:: Required action ::
Below are records; reproduce exactly the lines from the one that has "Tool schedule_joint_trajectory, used" through the one that has "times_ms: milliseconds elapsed", ends included, and nothing more.

:: Records shown ::

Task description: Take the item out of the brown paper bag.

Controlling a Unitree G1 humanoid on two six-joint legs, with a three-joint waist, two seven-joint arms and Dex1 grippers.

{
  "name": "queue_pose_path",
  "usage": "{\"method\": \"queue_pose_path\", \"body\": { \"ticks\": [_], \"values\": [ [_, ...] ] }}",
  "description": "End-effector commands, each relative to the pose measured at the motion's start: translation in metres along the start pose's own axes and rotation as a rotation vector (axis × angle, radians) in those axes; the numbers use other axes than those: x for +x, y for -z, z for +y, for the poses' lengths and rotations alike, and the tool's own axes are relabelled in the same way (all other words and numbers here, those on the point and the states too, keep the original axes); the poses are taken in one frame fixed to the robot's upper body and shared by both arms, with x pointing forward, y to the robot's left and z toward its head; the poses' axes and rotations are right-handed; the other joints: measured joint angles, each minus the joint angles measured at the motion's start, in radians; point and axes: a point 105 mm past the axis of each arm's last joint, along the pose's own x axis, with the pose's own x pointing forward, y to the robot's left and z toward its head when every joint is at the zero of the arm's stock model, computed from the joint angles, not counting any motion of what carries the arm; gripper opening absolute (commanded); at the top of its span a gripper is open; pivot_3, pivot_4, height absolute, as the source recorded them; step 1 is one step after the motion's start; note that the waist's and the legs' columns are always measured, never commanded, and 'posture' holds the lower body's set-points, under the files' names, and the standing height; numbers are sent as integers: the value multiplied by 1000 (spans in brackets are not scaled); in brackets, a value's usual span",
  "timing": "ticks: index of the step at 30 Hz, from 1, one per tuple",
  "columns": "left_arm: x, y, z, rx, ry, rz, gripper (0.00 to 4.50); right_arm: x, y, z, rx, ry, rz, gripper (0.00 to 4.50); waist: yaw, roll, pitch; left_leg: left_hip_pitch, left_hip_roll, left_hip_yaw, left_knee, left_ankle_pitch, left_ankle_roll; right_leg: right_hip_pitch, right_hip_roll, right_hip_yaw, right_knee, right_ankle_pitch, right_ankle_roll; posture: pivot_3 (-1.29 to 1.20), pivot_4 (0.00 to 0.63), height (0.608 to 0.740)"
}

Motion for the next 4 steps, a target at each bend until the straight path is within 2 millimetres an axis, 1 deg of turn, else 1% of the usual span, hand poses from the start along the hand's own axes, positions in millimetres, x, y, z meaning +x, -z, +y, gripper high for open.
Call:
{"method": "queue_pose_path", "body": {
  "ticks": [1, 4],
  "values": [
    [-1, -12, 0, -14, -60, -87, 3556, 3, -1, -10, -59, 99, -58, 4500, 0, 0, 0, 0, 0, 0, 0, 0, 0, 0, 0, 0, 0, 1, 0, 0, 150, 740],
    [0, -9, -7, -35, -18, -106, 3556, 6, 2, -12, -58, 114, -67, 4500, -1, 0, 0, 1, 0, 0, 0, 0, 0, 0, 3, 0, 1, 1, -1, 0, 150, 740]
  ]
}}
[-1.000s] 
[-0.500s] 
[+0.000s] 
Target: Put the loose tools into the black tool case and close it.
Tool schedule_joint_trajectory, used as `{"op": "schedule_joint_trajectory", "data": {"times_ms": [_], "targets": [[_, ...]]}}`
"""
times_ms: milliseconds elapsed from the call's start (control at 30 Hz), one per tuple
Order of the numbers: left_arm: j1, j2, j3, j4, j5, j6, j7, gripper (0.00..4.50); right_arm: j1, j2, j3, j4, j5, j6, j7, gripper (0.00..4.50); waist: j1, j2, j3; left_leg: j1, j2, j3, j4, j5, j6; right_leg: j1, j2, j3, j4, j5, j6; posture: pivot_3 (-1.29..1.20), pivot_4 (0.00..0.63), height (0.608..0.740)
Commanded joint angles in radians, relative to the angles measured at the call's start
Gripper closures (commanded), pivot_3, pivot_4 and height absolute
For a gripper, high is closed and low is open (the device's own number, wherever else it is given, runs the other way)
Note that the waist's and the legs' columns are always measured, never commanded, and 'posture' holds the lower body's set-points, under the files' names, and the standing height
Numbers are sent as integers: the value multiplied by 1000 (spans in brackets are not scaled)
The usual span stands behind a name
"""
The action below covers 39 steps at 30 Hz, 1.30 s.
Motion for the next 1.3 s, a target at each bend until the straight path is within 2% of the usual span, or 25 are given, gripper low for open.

:: Response ::
Tool schedule_joint_trajectory, used as `{"op": "schedule_joint_trajectory", "data": {"times_ms": [_], "targets": [[_, ...]]}}`
"""
times_ms: milliseconds elapsed from the call's start (control at 30 Hz), one per tuple

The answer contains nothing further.